— То есть… как это может надоесть, если это призвание человека? — спросил он напыщенно.
Потапов поглядел на него. И внезапно засмеялся.
Чернов вспыхнул. Оба студента невольно расхохотались. Потапов начинал им нравиться. А посрамлению Чернова они были искренно рады.
— Господ-да!.. Не угодно ли ликеру?.. А вам-м?
— И без вас выпью, коли понадобится, — так и отрезал Потапов. Вышла неловкая пауза.
— Жениться, стало быть, он ещё не собирается? — как-то раздумчиво, ни к кому не обращаясь, промолвил Потапов. — Ну что ж? Пока и на этом спасибо!
Чернов демонстративно молчал.
После обеда все разошлись, выпив все вино и оставив хозяину одни объедки. В передней Потапов, опять-таки плотно притворив за собой дверь, шептался с нянюшкой. Она сама выпустила его. И долго ещё после его ухода глаза её светились.
— Кто это был? — спросил её Чернов, ковыряя в зубах.
— А тебе зачем? — отрезала нянюшка. — Был, да весь вышел.
— Его зовут Степан Понятов! — нахально кинул Чернов.
Руки старушки дрогнули и замерли на столе, где она прибирала посуду. Она поглядела на Чернова и молча ушла на кухню.
А Чернов пошел в переднюю. Он почуял «тайну», и сердце его взыграло.
— Эт-то что такое? — Он ухватился за чемодан пермяка. — Так и есть!.. Набит чем-то грузным… Уж и пропадет Андрюшка когда-нибудь с этим народом! — вздохнул он и завалился на боковую, тягуче выговаривая, словно смакуя: — На-хал-л… Вот нахал-л!.. Уди-ви-тель-ный нахал!..
Вдруг нетерпеливо затрещал звонок, раз, другой… третий… Кухарка опрометью кинулась отворять.
Тобольцев вошел в неописуемом волнении. Увидав Чернова в халате, на тахте окурки папирос, недопитую рюмку ликеру на столике, он проявил внезапно сильное раздражение.
— Опять ты валяешься? Сколько раз просил не сорить!? Это хлев какой-то… Авдотья! Нянечка!.. Тряпку! Щетку!.. Скорей!
— А как насчет обеда?
— Не буду я обедать…
«Назюзюкался, видно, в трактире», — сообразил обиженный и растревоженный Чернов.
— Фортки растворите! Все закурено, заплевано… Мерзость!
Он метался по комнате, ероша волосы, злой, как никогда.
Чернов перепахнул полы халата и сел на «Лизиной» тахте, допивая ликер. Он не привык к такому крику и тону.
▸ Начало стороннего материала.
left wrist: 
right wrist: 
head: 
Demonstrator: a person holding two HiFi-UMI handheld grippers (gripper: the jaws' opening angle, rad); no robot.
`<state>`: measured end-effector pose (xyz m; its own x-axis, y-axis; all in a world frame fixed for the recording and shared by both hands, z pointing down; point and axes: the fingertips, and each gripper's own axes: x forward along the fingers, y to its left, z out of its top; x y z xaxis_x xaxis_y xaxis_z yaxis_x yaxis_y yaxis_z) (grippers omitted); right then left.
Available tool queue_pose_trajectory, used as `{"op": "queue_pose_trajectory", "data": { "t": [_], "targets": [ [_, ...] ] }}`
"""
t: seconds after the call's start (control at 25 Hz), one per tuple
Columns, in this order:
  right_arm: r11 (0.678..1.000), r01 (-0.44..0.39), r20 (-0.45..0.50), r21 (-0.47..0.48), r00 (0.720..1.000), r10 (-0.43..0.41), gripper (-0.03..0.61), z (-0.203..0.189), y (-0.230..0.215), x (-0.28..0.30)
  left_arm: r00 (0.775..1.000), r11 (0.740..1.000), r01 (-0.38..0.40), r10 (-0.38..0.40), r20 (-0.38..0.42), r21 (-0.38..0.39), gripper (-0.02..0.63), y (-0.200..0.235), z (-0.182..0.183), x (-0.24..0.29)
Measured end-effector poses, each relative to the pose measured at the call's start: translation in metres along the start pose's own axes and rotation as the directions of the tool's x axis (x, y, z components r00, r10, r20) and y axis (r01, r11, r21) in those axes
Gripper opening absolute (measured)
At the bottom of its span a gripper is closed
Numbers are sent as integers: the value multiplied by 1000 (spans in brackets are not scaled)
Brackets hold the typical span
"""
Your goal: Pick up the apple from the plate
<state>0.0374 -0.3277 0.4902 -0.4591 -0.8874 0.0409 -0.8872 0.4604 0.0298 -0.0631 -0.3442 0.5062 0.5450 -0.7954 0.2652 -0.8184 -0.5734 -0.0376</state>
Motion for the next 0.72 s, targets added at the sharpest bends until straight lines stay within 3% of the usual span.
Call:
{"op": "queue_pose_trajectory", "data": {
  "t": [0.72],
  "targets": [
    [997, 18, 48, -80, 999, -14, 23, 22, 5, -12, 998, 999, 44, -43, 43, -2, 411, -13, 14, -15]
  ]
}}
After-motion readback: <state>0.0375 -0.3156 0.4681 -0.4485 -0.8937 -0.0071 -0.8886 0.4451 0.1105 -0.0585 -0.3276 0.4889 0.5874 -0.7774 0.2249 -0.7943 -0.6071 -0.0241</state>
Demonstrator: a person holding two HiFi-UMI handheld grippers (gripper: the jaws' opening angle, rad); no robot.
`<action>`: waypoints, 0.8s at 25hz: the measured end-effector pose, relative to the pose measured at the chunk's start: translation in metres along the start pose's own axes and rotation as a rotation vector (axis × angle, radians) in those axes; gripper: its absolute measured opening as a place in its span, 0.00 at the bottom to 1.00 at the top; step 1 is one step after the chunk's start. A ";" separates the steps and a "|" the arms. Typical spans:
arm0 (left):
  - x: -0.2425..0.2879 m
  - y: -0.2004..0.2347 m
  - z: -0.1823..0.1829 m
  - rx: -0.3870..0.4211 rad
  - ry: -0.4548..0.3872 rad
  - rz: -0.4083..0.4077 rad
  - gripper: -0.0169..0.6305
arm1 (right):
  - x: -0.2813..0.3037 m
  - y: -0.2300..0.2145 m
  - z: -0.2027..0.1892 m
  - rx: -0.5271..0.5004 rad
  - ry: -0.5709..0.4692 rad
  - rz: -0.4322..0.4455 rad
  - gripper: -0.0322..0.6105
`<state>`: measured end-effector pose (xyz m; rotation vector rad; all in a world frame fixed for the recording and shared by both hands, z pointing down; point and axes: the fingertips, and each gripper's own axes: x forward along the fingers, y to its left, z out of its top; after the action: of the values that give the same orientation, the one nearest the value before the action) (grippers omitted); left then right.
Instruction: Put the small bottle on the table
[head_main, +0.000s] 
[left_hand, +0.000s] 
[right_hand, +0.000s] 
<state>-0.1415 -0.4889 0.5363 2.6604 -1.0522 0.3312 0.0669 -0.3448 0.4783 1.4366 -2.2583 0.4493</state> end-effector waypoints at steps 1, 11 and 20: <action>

Увидав чемодан в углу, Тобольцев пришел в ужас и успокоился только, когда кухарка заявила, что гость ночевать не будет.
— Ну, да ладно! Ступайте, пожалуйста!
— Кто это ещё, нянечка? — хмуро, но мягко спросил он старушку, смахивавшую пыль с письменного стола. — Кого там нелегкая принесла?
— Кто ж его знает?.. Из Перми, слыхать, — равнодушно сообщила старушка, не оборачиваясь. — Ночевать его я не оставила.
— Из Перми?.. Чернов, ты не знаешь фамилию? — тоном ниже спросил Тобольцев. Его охватило странное предчувствие.
— По-ня-тов… По-пя-тов, — точно читая по слогам, небрежно припомнил Чернов.
— Неужели? — радостно крикнул Тобольцев и замер с расширенными глазами… «Ах, черт!.. Вот досада! Днем бы раньше… Какое счастье! И какое несчастье в то же время!»
В передней он остановился перед старым чемоданом. Он самый… «Прощай… прощай… прощай!.. И помни обо мне!..»
Сердце Тобольцева дрогнуло. Влажными глазами он глядел на пыльный чемодан.
— Нянечка! — позвал он. — Подите сюда!
И голос его дрожал.
Нянюшка, как молоденькая, кинулась на зов.
Кабинет был рядом с передней. Их разделяла дверь. Чернов, как уж, сполз с тахты, прокрался к двери и опять прильнул к ней ухом. Те двое долго и радостно шептались и смеялись. «Точно заговорщики», — решил Чернов.
— Так завтра, говоришь? Какое счастье!..
— Просила его обождать, тебя дождаться… «Не могу, грит. Дела много, грит», — шептала нянюшка.
Раздались шаги Тобольцева. Чернов опять полулежал на тахте, раздумывая, какую выгоду ему извлечь из этой тайны, частью которой он уже владел.
Пробило восемь. Тобольцев встрепенулся. Горячая волна залила его сердце Ему стало больно дышать… «Придет… Сейчас… Мимо же, мимо все, что не она… не это сумасшедшее счастье!»